On April 16, Russia’s Deputy Foreign Minister Sergei Ryabkov told journalists that inspectors from the Organization for the Prohibition of Chemical Weapons (OPCW) were unable to reach the site of an alleged chemical weapons attack in the Syrian town of Douma because of a lack of coordination with the U.N. Secretariat’s security department. This was after the British delegation to the OPCW tweeted that Russian and Syrian authorities were denying access to the inspection team.
In fact, on April 14, U.N. Secretary General António Guterres issued a statement on the situation in Syria expressing full support for the OPCW inspection.
“I reaffirm my full support for the Organization for the Prohibition of Chemical Weapons – the OPCW — and its Fact-Finding Mission in undertaking the required investigation,” Guterres said.
“The team is already in Syria. I am informed that their operations plan to visit the site is completed and they are ready to go. I am confident that they will have full access, without any restrictions or impediments to perform their activities,” Guterres added.
U.N. Spokesperson Stephane Dujarric said on April 16: “The United Nations has provided the necessary clearances for the OPCW team to go about its work in Douma. We have not denied the team any request for it to go to Douma.”

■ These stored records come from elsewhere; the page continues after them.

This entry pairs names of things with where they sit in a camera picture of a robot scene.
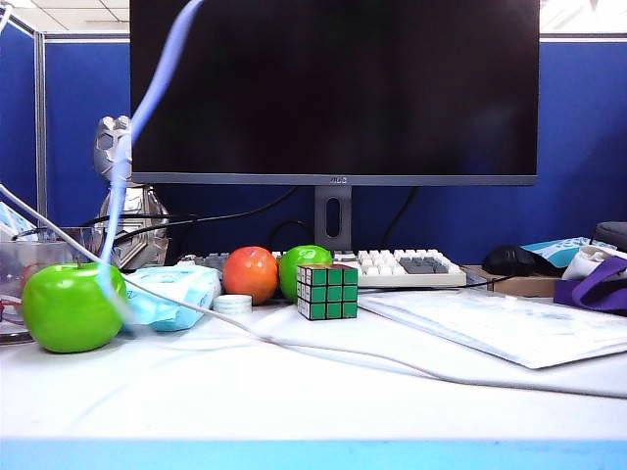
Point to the small green apple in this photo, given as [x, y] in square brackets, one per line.
[306, 254]

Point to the grey monitor stand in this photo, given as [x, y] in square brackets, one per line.
[321, 215]

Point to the Rubik's cube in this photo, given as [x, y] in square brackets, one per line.
[328, 294]

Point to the orange red round fruit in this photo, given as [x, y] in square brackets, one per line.
[250, 274]

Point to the white grey keyboard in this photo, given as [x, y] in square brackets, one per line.
[387, 267]

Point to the small white blue tape roll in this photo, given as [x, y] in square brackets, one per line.
[232, 304]

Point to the black computer monitor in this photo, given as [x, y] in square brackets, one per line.
[343, 98]

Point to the light blue tissue pack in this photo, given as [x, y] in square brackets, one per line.
[161, 313]

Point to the black computer mouse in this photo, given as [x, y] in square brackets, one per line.
[509, 259]

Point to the brown cardboard box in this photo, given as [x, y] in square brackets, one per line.
[519, 286]

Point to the silver angular figurine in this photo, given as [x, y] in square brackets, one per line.
[108, 147]

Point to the clear plastic document folder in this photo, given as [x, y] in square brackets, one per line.
[539, 328]

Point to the teal white printed bag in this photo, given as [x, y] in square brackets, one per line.
[563, 247]

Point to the large green apple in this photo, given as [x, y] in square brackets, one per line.
[63, 308]

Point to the white rolled item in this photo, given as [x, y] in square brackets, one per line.
[585, 259]

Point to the purple cloth bag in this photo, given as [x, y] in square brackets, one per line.
[597, 289]

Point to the dark grey pouch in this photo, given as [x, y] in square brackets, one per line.
[614, 235]

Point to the blue white plastic packet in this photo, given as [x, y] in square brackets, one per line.
[12, 220]

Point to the grey metal partition post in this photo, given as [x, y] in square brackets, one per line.
[41, 122]

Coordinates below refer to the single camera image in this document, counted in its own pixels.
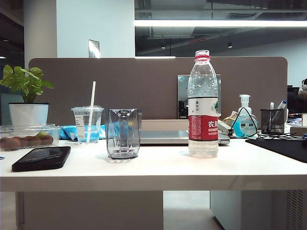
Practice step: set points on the clear red-label mineral water bottle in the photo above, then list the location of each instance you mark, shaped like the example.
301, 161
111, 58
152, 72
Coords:
204, 129

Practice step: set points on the grey transparent faceted mug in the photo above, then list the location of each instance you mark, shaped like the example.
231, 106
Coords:
115, 134

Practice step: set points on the blue hand sanitizer pump bottle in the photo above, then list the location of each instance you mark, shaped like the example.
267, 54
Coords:
244, 100

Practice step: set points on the beige desk riser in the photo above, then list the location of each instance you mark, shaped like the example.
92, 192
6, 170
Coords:
168, 124

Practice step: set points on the silver laptop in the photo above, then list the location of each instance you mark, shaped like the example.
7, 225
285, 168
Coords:
163, 136

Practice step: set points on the brown desk partition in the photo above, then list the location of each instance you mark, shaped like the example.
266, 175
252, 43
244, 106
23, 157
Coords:
144, 83

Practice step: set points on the white drinking straw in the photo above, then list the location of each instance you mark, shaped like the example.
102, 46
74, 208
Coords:
93, 95

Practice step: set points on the white plastic desk device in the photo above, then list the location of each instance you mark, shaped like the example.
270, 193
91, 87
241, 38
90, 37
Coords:
223, 127

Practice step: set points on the clear lidded plastic cup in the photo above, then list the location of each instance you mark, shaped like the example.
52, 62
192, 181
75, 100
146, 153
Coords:
81, 124

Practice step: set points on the blue plastic bag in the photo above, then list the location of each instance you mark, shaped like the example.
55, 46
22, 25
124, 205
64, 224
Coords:
68, 133

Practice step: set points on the brown kiwi fruit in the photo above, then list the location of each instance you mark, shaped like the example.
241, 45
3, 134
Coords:
35, 141
24, 141
9, 143
47, 139

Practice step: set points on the ceiling light strip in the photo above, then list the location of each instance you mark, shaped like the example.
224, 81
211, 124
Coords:
216, 23

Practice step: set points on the black mesh pen holder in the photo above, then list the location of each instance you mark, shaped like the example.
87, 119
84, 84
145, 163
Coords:
266, 122

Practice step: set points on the green fruit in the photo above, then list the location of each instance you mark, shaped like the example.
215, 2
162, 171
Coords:
42, 134

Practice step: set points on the beige desk front panel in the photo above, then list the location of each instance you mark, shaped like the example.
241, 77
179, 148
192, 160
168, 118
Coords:
91, 210

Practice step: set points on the white pen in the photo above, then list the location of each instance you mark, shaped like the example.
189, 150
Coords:
272, 106

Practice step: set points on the black smartphone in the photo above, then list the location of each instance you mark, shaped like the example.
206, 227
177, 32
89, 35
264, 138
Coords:
40, 158

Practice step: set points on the white plant pot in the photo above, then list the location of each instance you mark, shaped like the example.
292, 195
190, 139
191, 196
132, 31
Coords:
28, 115

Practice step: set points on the blue-capped marker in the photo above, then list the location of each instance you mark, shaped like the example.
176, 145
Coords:
283, 103

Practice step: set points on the green leafy plant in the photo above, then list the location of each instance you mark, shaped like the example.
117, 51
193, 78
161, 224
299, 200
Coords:
26, 83

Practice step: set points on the black mouse pad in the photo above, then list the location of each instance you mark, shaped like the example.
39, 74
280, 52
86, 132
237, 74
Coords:
283, 148

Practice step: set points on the clear plastic fruit container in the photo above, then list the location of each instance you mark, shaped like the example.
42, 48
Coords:
14, 130

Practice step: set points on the person with headphones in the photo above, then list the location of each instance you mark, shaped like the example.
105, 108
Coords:
303, 87

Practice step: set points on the silver wall plate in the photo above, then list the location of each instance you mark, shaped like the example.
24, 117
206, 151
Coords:
94, 48

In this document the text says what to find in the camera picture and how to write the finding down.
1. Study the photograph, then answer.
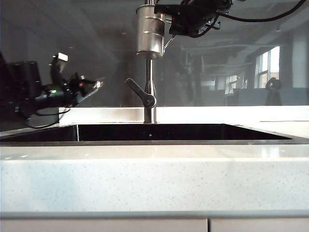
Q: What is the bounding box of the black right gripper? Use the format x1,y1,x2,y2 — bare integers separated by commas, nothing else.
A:
154,0,233,39

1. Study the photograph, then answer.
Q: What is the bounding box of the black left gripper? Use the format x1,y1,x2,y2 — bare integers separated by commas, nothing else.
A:
34,73,105,110

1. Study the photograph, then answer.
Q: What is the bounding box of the stainless steel ribbed mug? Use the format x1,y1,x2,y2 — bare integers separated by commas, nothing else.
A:
135,4,177,59

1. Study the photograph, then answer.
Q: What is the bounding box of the brushed steel faucet lever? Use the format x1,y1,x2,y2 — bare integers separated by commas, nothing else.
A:
125,78,157,109

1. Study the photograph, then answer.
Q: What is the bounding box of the brushed steel faucet column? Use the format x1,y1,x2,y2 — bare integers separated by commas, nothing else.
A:
143,0,158,124

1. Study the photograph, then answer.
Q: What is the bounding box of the black sink basin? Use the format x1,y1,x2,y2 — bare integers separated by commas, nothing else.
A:
0,123,309,146

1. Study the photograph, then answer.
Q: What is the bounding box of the wide grey cabinet door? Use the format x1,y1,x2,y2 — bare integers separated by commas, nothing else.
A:
0,218,209,232

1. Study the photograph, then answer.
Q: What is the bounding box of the narrow grey cabinet door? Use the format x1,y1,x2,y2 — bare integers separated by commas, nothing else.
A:
210,218,309,232

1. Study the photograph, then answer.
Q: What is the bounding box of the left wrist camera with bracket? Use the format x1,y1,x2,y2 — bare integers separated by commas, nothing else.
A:
49,52,69,83

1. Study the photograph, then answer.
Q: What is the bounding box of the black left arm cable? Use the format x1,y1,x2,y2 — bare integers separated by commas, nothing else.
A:
14,105,71,128

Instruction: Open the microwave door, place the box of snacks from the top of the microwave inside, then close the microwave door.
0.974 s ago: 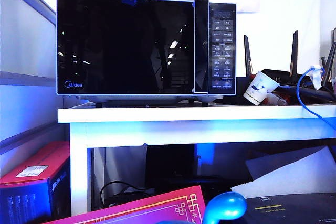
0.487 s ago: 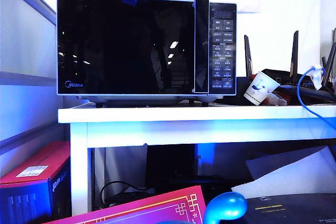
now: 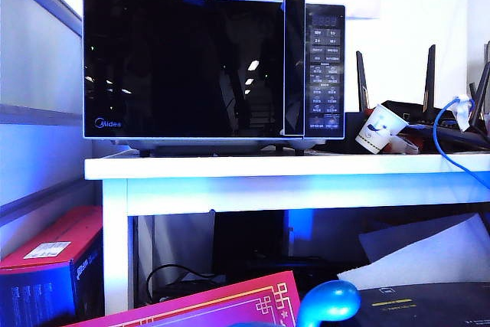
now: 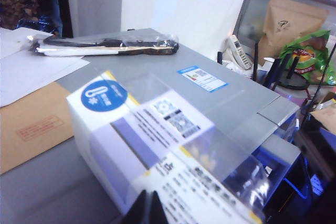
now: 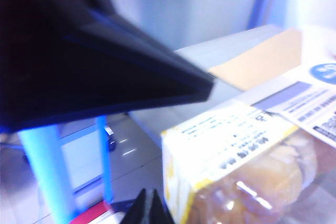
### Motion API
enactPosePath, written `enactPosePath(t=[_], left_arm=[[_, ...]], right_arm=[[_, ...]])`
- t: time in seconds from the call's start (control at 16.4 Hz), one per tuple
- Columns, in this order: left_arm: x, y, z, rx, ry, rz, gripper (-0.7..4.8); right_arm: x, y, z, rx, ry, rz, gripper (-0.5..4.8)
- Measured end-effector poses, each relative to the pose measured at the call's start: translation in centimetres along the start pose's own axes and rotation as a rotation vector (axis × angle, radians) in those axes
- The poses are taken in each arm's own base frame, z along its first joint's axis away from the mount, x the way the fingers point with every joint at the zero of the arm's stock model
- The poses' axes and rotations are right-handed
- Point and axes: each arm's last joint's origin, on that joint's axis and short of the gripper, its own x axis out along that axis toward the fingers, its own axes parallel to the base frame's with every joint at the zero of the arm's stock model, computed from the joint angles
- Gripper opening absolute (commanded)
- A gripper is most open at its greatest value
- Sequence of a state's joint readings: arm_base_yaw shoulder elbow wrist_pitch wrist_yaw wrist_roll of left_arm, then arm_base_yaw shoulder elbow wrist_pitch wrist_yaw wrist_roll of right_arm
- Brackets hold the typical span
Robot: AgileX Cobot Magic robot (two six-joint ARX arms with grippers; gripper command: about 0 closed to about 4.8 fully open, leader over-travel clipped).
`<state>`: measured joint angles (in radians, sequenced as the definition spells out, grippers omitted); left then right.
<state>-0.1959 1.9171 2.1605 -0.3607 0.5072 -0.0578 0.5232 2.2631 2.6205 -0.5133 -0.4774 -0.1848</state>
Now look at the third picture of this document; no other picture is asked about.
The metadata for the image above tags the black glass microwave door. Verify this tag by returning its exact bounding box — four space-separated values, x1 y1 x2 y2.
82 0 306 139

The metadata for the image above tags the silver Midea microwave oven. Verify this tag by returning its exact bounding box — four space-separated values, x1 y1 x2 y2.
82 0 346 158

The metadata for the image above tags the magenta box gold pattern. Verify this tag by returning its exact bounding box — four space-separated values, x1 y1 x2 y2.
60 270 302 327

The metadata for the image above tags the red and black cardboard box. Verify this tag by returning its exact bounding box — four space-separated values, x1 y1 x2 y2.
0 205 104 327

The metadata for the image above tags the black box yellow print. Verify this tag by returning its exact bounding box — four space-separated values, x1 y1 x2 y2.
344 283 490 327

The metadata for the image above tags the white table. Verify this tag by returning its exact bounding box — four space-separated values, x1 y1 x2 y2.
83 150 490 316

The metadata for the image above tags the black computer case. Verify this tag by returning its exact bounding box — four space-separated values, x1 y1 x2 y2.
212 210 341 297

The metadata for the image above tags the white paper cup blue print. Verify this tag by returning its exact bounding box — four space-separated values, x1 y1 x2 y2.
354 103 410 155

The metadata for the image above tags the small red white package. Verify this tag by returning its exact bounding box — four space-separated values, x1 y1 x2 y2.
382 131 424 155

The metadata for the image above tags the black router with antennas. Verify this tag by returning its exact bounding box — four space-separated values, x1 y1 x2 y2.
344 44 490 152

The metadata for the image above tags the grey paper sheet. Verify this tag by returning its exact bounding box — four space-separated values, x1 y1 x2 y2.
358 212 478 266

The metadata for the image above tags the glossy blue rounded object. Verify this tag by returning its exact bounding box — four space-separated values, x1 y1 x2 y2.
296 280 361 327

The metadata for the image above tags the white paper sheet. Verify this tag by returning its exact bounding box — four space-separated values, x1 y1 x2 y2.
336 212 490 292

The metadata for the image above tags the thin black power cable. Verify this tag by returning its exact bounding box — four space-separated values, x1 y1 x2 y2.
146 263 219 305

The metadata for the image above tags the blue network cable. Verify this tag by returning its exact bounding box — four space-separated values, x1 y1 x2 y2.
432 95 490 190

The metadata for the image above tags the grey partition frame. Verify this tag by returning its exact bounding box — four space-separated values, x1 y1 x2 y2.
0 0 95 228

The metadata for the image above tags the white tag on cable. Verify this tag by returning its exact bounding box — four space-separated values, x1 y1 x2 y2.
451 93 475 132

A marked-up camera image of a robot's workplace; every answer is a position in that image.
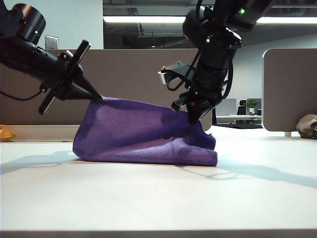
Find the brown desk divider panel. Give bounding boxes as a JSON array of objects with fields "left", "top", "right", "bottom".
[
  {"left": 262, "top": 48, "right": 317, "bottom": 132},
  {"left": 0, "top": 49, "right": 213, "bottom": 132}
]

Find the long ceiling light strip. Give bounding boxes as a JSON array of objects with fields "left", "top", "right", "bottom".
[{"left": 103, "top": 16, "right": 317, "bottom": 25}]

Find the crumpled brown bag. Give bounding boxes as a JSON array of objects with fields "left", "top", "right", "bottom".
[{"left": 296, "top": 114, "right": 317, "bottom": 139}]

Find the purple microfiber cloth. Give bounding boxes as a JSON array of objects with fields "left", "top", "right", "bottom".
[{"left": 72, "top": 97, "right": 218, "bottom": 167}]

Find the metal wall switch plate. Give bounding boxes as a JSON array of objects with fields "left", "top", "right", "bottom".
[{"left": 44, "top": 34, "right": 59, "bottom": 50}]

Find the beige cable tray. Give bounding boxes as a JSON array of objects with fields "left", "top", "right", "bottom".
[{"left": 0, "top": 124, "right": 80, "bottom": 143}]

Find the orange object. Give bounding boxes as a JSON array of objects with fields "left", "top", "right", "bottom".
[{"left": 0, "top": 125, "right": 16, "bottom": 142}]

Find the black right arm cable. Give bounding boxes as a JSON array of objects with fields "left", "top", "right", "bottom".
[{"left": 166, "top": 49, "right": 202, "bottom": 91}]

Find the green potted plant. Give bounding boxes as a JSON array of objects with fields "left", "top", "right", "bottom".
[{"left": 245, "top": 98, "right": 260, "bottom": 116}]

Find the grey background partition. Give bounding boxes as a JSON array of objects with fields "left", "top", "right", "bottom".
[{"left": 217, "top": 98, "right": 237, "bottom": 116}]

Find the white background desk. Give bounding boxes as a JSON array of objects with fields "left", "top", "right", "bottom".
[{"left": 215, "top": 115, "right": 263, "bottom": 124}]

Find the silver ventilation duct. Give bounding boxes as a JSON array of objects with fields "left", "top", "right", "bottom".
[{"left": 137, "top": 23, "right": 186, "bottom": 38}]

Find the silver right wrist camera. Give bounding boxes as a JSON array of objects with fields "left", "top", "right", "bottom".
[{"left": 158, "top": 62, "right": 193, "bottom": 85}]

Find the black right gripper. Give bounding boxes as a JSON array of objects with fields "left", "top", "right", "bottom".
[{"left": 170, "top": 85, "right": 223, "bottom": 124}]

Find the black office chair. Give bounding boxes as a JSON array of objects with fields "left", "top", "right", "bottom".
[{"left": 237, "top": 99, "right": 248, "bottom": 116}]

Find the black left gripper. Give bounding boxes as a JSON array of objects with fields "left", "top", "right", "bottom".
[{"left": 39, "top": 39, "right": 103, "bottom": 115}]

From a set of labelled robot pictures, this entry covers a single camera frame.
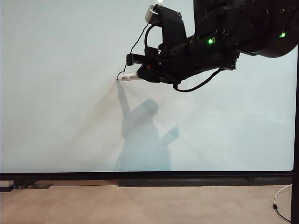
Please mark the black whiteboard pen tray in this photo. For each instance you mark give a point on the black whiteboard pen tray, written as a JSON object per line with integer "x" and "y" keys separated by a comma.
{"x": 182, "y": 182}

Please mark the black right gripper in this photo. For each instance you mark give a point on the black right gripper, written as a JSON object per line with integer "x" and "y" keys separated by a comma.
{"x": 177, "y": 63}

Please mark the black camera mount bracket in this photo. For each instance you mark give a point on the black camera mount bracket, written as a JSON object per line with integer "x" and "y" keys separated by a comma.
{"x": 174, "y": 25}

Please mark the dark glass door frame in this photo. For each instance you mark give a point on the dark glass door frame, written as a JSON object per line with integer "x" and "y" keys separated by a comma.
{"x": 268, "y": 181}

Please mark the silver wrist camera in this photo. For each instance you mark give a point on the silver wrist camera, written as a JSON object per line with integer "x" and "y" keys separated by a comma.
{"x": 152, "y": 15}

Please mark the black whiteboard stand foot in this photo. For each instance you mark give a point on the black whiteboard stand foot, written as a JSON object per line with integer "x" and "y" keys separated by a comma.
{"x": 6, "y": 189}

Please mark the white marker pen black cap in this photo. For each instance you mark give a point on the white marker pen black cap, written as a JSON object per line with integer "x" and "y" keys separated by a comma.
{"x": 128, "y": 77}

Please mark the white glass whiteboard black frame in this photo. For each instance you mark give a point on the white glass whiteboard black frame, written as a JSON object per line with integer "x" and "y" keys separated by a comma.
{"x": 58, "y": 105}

On April 7, reports surfaced alleging that Syrian government forces used chlorine gas against civilians in the town of Douma. Initially, Russia and Syria denied any chemical attack had happened. Later, some pro-Kremlin media outlets claimed the attack was staged by Syrian Civil Defense, the group of volunteer search and rescue workers better known as the White Helmets. Both claims were debunked.